The entries below contain a line with "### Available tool" and a line with "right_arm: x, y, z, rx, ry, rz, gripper". Quote exactly those two lines and all lines between them.

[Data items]
════════

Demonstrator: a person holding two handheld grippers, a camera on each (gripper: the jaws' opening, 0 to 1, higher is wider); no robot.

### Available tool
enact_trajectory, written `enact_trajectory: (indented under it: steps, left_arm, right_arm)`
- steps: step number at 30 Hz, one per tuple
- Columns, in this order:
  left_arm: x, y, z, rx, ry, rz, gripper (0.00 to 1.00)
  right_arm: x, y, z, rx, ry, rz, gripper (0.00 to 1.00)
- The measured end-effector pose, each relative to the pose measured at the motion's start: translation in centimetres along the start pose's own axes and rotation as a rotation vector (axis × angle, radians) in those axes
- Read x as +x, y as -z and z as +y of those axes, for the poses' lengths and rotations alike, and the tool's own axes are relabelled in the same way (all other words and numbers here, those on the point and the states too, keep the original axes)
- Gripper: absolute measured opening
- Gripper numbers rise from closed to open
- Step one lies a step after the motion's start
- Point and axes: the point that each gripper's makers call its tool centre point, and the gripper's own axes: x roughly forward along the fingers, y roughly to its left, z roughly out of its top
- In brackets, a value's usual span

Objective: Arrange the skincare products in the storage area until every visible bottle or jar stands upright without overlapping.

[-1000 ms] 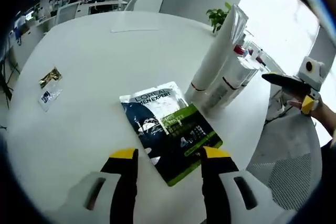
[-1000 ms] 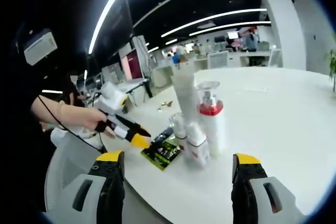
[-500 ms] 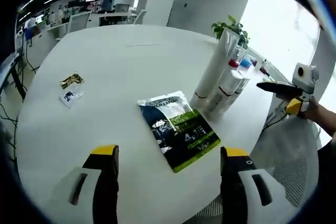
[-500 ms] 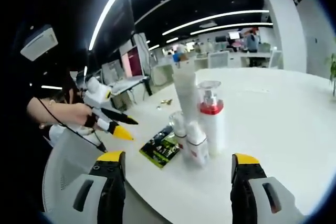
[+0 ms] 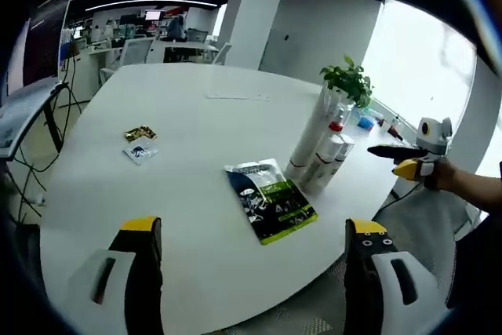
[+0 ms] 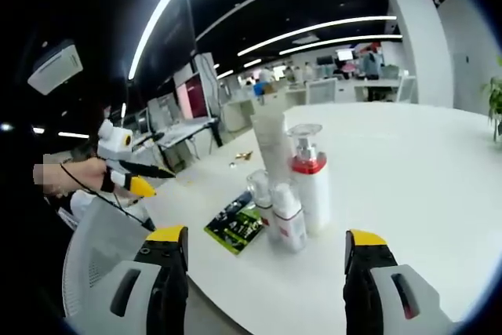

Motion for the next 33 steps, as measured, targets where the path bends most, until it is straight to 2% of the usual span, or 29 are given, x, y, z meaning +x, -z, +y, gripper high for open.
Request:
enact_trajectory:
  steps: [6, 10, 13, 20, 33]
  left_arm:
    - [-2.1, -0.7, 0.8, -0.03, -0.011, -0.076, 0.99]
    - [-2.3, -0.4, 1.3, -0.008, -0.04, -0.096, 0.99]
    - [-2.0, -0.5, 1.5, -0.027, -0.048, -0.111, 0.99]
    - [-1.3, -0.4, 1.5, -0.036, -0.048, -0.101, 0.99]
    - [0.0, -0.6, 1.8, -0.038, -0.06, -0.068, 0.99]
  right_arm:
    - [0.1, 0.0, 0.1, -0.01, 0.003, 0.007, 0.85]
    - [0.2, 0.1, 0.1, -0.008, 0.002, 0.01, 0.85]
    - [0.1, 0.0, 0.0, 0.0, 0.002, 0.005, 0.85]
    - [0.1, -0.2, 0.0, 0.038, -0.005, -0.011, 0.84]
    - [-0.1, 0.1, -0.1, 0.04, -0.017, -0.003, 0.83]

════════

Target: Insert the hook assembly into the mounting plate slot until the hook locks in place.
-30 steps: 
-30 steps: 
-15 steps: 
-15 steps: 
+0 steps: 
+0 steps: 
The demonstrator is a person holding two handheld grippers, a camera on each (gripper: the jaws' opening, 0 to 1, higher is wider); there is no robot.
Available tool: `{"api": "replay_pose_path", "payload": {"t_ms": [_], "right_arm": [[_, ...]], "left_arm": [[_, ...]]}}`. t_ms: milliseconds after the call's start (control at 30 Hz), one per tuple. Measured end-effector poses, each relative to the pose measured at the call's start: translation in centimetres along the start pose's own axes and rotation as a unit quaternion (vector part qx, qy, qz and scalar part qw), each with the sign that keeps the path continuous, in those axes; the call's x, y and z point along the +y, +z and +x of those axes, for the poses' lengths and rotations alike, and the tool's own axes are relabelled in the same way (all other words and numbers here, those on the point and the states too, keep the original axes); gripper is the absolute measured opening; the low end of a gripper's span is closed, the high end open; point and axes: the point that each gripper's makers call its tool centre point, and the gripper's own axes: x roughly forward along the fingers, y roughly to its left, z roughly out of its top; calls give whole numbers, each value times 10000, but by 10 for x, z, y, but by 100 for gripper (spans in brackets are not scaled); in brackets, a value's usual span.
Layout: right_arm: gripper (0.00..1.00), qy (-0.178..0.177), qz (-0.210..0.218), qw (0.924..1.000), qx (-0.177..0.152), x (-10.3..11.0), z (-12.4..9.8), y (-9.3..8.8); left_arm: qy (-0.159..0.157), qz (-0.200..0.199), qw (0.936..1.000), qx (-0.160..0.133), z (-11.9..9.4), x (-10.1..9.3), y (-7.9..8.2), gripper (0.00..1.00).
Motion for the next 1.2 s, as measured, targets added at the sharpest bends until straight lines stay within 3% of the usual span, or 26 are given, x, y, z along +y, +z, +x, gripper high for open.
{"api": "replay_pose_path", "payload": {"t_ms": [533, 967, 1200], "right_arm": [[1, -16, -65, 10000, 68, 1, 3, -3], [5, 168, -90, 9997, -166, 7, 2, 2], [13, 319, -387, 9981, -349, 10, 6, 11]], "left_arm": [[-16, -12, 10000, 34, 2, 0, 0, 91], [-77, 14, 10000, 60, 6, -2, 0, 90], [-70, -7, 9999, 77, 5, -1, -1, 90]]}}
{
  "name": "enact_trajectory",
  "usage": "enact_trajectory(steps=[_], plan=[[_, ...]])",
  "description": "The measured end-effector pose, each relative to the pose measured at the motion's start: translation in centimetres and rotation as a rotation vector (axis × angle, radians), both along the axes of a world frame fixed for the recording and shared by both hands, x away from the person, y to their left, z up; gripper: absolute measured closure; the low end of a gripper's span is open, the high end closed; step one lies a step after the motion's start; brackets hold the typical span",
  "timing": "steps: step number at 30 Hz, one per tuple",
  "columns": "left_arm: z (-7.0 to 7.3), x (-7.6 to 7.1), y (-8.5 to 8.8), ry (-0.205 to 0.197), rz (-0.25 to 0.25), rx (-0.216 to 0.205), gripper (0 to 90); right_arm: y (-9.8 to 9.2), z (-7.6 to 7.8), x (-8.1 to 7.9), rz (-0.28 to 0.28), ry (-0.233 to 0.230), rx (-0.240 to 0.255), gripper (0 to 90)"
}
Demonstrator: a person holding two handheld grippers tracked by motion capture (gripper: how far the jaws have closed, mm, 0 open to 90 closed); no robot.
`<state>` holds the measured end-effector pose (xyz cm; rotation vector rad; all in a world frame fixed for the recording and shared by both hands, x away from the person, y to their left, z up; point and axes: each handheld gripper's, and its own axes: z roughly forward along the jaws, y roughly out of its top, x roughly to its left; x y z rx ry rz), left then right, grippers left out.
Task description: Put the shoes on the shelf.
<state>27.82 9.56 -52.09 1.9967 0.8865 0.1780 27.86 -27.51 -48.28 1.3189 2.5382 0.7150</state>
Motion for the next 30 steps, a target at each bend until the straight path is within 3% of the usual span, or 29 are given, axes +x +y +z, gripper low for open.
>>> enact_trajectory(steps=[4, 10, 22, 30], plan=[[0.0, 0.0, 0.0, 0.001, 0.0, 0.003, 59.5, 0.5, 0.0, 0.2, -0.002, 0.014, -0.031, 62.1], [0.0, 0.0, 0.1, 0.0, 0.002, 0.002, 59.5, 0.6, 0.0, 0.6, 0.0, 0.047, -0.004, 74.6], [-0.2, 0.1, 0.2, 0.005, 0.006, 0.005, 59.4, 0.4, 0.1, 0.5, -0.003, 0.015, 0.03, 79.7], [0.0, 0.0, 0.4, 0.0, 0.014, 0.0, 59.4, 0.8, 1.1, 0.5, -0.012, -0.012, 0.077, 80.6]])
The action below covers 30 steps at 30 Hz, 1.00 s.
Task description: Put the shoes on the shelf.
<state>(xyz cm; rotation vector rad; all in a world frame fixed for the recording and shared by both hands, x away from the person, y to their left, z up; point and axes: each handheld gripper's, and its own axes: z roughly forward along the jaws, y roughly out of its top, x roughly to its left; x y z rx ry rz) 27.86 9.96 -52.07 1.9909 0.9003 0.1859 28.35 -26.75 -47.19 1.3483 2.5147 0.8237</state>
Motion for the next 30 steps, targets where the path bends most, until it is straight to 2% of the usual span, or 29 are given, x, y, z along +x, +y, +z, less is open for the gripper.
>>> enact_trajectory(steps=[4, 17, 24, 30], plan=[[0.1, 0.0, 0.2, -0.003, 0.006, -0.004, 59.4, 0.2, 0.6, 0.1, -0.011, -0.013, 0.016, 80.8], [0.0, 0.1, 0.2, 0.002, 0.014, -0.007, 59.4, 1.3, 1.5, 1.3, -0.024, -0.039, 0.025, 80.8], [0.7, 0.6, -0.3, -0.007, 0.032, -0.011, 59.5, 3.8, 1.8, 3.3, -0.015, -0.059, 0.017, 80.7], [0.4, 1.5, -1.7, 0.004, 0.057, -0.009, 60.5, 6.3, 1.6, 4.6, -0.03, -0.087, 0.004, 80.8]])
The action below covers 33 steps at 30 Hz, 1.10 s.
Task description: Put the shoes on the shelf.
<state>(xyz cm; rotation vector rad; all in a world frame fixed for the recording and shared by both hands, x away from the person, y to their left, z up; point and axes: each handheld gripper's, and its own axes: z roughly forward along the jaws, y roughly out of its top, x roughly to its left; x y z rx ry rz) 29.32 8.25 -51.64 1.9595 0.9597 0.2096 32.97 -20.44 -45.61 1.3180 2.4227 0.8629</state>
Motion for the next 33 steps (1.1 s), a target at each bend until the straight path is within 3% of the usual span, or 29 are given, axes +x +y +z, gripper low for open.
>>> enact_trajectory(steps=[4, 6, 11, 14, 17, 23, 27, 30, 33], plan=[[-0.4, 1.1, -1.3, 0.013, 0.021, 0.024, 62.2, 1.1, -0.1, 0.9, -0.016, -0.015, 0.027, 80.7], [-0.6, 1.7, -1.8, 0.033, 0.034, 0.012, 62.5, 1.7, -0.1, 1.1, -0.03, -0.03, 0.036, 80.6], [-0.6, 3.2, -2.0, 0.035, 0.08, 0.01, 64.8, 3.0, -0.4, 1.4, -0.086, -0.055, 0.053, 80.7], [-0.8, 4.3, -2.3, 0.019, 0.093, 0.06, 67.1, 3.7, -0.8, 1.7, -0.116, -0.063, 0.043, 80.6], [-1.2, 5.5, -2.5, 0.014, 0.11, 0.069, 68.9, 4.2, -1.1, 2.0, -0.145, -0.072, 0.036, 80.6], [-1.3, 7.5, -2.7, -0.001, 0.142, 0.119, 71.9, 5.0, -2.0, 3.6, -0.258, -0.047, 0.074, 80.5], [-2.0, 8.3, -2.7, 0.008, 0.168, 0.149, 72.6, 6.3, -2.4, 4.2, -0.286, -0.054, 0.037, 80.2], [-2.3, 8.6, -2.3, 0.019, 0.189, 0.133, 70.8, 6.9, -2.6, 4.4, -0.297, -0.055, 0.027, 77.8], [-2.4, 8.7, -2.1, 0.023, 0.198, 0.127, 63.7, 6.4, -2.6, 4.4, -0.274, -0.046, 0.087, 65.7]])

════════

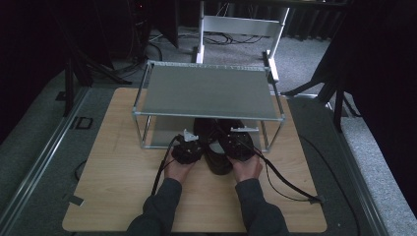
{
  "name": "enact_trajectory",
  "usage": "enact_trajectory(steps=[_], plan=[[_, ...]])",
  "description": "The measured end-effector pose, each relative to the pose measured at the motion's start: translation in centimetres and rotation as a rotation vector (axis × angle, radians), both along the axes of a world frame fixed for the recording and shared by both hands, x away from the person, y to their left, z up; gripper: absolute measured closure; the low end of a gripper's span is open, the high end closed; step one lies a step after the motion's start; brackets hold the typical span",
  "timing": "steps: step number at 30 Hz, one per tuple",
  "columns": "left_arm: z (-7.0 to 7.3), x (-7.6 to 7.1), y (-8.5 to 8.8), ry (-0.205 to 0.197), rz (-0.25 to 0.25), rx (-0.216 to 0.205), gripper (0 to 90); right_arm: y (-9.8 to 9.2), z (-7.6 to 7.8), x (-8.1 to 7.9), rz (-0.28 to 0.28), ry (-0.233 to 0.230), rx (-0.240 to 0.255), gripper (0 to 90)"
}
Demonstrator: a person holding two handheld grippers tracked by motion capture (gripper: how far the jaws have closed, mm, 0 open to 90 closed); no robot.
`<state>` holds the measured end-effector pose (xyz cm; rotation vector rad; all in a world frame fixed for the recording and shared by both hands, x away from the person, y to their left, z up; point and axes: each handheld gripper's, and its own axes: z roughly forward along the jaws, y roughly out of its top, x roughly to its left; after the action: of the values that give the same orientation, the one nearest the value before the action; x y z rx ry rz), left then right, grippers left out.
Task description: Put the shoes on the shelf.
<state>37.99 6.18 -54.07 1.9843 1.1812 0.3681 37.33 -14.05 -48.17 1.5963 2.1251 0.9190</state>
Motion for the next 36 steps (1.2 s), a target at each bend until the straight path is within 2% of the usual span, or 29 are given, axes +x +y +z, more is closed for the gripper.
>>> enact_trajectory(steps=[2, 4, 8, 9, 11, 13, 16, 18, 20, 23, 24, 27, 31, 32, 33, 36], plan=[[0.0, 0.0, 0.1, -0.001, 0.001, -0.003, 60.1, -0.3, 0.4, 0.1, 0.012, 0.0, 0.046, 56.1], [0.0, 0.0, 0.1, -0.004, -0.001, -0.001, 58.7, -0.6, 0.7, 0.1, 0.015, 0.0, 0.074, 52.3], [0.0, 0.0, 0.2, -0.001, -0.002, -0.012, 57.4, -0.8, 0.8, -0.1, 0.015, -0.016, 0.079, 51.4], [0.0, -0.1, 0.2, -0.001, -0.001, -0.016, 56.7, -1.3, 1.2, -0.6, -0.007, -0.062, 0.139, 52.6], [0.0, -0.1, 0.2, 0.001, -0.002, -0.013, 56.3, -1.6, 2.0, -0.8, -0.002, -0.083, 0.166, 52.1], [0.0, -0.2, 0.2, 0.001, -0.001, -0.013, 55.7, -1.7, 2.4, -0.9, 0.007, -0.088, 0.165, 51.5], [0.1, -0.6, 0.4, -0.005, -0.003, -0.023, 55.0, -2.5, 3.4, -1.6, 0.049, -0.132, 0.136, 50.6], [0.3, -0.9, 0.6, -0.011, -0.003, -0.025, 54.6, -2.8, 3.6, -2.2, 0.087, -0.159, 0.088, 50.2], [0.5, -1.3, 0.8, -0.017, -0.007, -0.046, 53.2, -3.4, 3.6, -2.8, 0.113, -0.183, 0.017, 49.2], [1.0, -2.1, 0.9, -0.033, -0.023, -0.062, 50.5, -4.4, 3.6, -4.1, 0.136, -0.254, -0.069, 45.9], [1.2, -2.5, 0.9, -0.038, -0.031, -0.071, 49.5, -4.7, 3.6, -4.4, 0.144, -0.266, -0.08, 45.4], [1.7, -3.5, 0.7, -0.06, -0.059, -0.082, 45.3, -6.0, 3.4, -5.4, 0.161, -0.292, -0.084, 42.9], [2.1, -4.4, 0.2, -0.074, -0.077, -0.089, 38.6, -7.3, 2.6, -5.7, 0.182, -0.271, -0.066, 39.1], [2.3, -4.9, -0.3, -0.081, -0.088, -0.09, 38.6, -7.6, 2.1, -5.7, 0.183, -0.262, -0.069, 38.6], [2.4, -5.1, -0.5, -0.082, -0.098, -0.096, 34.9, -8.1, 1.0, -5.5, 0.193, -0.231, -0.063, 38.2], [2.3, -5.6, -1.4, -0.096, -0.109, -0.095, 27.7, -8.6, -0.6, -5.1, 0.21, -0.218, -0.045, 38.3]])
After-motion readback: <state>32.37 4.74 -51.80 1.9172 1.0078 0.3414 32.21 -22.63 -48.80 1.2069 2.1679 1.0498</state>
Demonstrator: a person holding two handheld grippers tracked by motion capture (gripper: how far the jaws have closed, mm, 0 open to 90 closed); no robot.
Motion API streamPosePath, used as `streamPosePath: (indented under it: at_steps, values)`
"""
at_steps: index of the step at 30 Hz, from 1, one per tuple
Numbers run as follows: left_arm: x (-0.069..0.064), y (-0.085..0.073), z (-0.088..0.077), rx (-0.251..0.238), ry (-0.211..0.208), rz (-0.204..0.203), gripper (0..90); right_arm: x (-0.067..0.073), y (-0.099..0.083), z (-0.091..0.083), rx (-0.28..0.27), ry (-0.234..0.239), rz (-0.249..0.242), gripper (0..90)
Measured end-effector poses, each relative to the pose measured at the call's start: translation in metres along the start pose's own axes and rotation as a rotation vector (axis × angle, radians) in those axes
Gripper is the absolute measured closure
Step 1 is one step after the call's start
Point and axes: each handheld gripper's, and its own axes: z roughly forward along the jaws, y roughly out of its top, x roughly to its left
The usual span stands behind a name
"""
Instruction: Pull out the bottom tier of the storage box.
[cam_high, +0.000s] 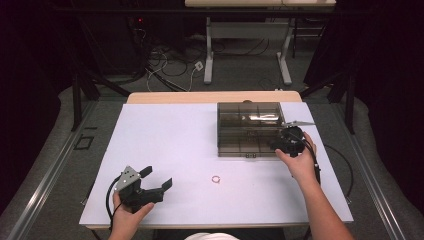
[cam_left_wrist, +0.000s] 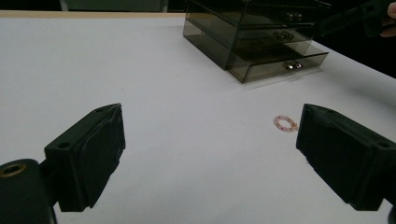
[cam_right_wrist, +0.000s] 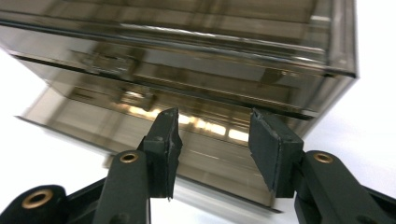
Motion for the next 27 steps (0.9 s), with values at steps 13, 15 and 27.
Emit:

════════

TASK SOLUTION.
### Available tool
enact_trajectory, written `enact_trajectory: (indented under it: steps, left_arm, right_arm)`
- steps: step number at 30 Hz, one per tuple
- Columns, in this order:
  left_arm: x, y, z, rx, ry, rz, gripper (0.00 to 1.00)
  right_arm: x, y, z, rx, ry, rz, gripper (0.00 to 1.00)

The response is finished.